The P239 is an odd critter in this process as the mags for .357 and the ones for .40 ARE different and cannot be used interchangably like can be done with same caliber applications in the P229 or P229 models. I cannot speak to the conversion applications as they apply to the P250 as I don't have much first hand experience or knowledge with it. I've shot it a few times and in 9mm and .40, I prefer the SP as far as the polymer frame models go in comparison.


----------



## Jaster83

So there would be absolutely no problem buying one of those barrels and dropping it in a P226 that was originally chambered for .40 S&W? You have personally seen someone do this, or have done it yourself?

I just want to be double plus sure, otherwise I'll end up buying the P226 in 9mm instead of .40.

Thanks again, and sorry if I'm asking you to repeat yourself =)


----------



## Growler67

Jaster83 said:


> So there would be absolutely no problem buying one of those barrels and dropping it in a P226 that was originally chambered for .40 S&W? You have personally seen someone do this, or have done it yourself?
> 
> I just want to be double plus sure, otherwise I'll end up buying the P226 in 9mm instead of .40.
> 
> Thanks again, and sorry if I'm asking you to repeat yourself =)


Not exactly. They are generally drop in items, but occasionally the 9mm barrels require a little fitting so they seat properly. Bar-Sto would have more information on this. I'm not sure of the percentages but they would have that info. I have seen people do this swap at the range a few times. I do not own this set up as I don't care for .40 in anything I've tried it in to date. I haven't been and won't be swayed by the hype.
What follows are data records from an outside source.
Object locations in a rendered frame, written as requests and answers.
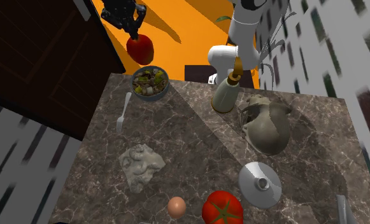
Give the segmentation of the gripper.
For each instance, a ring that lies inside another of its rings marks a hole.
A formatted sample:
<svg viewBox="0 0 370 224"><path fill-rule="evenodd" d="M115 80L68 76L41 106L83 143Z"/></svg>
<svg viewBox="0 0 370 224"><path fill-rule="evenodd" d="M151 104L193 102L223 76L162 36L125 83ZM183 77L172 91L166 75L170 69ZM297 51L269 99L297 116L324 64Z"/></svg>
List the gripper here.
<svg viewBox="0 0 370 224"><path fill-rule="evenodd" d="M102 0L104 8L101 18L117 29L129 31L132 40L138 39L138 29L146 16L146 6L135 4L133 0Z"/></svg>

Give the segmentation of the red apple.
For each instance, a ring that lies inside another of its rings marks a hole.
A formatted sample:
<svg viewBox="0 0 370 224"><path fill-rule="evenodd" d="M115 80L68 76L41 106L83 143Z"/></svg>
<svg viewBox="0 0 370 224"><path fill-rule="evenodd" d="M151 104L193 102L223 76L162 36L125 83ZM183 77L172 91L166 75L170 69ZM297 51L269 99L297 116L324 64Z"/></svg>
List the red apple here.
<svg viewBox="0 0 370 224"><path fill-rule="evenodd" d="M137 39L129 38L126 43L126 48L127 53L138 64L148 65L153 60L153 43L146 35L139 34Z"/></svg>

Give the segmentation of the grey bowl of chopped food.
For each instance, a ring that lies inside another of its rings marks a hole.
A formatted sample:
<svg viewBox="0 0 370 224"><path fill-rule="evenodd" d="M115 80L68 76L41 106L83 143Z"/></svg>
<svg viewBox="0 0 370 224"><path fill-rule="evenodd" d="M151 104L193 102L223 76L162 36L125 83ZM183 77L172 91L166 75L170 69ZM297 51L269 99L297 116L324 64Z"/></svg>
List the grey bowl of chopped food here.
<svg viewBox="0 0 370 224"><path fill-rule="evenodd" d="M146 102L158 101L169 89L169 76L163 68L145 66L138 69L131 77L131 90Z"/></svg>

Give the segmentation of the silver fork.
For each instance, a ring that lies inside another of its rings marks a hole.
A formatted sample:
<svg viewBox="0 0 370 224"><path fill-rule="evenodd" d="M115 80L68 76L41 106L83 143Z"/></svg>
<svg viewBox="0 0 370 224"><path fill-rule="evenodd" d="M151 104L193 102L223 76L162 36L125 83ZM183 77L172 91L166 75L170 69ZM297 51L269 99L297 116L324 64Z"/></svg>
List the silver fork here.
<svg viewBox="0 0 370 224"><path fill-rule="evenodd" d="M116 125L117 133L120 133L122 131L122 124L124 122L124 115L125 115L129 100L131 98L131 95L132 95L131 92L126 93L125 101L124 101L124 108L122 110L122 114L121 114L120 117L117 118L117 125Z"/></svg>

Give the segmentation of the dark wooden cabinet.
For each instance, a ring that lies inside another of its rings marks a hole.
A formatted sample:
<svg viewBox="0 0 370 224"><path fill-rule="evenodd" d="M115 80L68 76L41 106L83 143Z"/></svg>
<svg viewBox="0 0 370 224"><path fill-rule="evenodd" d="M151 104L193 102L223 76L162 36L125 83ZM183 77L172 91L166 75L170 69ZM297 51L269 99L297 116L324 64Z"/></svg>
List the dark wooden cabinet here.
<svg viewBox="0 0 370 224"><path fill-rule="evenodd" d="M82 139L125 68L92 0L0 0L0 104Z"/></svg>

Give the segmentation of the pale bottle with brown cap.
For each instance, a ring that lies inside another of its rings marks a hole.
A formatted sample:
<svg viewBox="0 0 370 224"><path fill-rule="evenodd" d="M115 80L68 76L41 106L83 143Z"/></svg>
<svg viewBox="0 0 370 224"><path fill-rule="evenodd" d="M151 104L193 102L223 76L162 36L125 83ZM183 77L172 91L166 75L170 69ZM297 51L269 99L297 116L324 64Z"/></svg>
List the pale bottle with brown cap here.
<svg viewBox="0 0 370 224"><path fill-rule="evenodd" d="M239 93L239 81L243 75L242 61L235 58L233 72L219 84L214 96L211 98L211 106L218 113L230 112L236 102Z"/></svg>

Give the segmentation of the pale carved stone fragment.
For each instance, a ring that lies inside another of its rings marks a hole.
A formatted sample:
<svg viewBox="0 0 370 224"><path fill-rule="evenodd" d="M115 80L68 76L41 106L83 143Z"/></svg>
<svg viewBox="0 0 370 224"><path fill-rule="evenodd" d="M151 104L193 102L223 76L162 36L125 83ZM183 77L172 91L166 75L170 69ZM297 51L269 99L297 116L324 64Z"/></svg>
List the pale carved stone fragment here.
<svg viewBox="0 0 370 224"><path fill-rule="evenodd" d="M140 193L144 186L165 165L163 158L146 144L137 144L118 158L132 193Z"/></svg>

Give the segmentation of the beige clay jug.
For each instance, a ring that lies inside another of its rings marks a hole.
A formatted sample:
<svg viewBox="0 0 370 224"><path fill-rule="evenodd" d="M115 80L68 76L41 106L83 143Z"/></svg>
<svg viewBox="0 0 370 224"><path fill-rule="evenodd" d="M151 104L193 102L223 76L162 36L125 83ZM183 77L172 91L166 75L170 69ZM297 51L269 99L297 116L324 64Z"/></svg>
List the beige clay jug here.
<svg viewBox="0 0 370 224"><path fill-rule="evenodd" d="M252 148L265 155L277 155L288 145L292 108L268 97L252 94L241 110L239 121L245 139Z"/></svg>

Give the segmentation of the brown egg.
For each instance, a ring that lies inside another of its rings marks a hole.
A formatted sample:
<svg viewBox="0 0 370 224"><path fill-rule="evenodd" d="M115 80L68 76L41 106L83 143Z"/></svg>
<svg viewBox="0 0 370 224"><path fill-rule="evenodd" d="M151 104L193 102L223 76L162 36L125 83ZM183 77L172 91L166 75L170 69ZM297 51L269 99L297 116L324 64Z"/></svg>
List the brown egg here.
<svg viewBox="0 0 370 224"><path fill-rule="evenodd" d="M181 218L186 212L186 203L181 197L173 197L169 200L167 211L174 219Z"/></svg>

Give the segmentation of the grey round lid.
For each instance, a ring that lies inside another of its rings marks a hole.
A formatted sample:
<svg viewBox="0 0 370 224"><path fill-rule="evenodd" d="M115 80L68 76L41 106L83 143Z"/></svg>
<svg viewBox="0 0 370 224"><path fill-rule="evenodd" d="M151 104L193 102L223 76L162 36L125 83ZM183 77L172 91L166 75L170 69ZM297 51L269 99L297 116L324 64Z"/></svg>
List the grey round lid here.
<svg viewBox="0 0 370 224"><path fill-rule="evenodd" d="M262 162L250 162L238 174L241 194L254 207L268 209L281 197L281 181L277 173Z"/></svg>

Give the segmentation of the red tomato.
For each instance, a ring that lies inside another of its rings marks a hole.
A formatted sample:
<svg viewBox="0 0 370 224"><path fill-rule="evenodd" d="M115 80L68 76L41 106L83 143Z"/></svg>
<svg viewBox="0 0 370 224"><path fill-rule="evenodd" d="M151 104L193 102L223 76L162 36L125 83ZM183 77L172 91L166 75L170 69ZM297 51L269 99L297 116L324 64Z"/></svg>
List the red tomato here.
<svg viewBox="0 0 370 224"><path fill-rule="evenodd" d="M226 191L211 193L202 208L205 224L243 224L240 201Z"/></svg>

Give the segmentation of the grey metal object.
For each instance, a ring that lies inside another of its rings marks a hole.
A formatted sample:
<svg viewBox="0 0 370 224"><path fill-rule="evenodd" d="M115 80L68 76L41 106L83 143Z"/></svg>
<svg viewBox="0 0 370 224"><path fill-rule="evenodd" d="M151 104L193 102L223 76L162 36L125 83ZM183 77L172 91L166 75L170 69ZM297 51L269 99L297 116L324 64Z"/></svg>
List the grey metal object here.
<svg viewBox="0 0 370 224"><path fill-rule="evenodd" d="M344 195L336 195L338 206L338 224L357 224L350 205Z"/></svg>
I am most proficient with 9mm and can place rounds on target at ranges up to 50 feet. I have my .45 as something different, but my CCW's are all 9mm. My reply in the "Great Caliber Debate" is shot placement trumps all. Recent news items prove my point as there were two men shot and killed with a .22 pistol by an 8 year old.

SiG wouldn't say it can be done if it wasn't designed that way from the onset. That is why they explicitly state that you cannot go from the smaller 9mm setup to the larger calibers. You clearly have questions on this matter. Contact Bar-Sto and SiG. Their information is available on their respective websites and I'm sure they will be happy to answer anything you ask them about.


----------



## BeefyBeefo

Growler67 said:


> Recent news items prove my point as there were two men shot and killed with a .22 pistol by an 8 year old.
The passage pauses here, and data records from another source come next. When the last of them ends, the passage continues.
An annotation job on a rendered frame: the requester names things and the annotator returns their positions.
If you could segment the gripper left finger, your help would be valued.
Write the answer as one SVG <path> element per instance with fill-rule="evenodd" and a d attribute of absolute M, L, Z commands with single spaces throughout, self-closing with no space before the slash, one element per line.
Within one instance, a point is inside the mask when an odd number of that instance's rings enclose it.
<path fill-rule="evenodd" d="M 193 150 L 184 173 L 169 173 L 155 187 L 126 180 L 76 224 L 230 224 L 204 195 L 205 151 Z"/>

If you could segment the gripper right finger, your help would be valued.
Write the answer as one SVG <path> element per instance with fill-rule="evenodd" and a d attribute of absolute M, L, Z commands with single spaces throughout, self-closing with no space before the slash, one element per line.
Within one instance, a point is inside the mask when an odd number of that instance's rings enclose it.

I thought it was a rifle. Either way, it's a horrific and sad event. This kid managed (as I heard it on the "news") to shoot both adults _multiple_ times with a single-shot .22 rifle. Sad...

-Jeff-


----------



## Growler67

BeefyBeefo said:


> I thought it was a rifle. Either way, it's a horrific and sad event. This kid managed (as I heard it on the "news") to shoot both adults _multiple_ times with a single-shot .22 rifle. Sad...
> 
> -Jeff-


Might be. I'm going off an early report stating it was a single shot pistol. I assumed Derringer-like. I haven't kept up with the story and so I was going off of what was initially reported. Horrific to say the least and over discipline that was measured out a day or two prior. Seems like parenting and coping skills didn't mix in much to this point in the upbringing but I am heading off course here.
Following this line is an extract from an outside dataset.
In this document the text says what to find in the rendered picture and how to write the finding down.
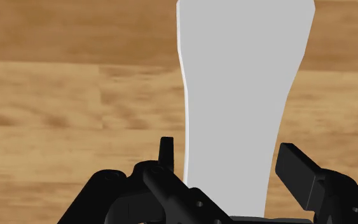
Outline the grey flat tapered object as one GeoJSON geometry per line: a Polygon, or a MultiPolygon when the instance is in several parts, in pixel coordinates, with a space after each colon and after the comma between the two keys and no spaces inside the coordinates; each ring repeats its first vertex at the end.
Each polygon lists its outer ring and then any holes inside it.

BOT - shot placement over caliber. Debate is over.


----------



## thomasanelson

I have dropped a 9mm barrel into my P226 40/357 without any problems. I have also changed the recoil spring when doing so, but I don't think it is needed. I will say that it is not recommended, but I am trying to find a 9mm slide that will fit my 226 frame. If you end up buy a 40/357 framed gun and want to attach a 9mm upper, keep in mind that the newer frames of the 40/357 guns will not mate with the original 9mm slides. Just make sure your 9mm slide does not have a serial number starting with a U1 or U0.


----------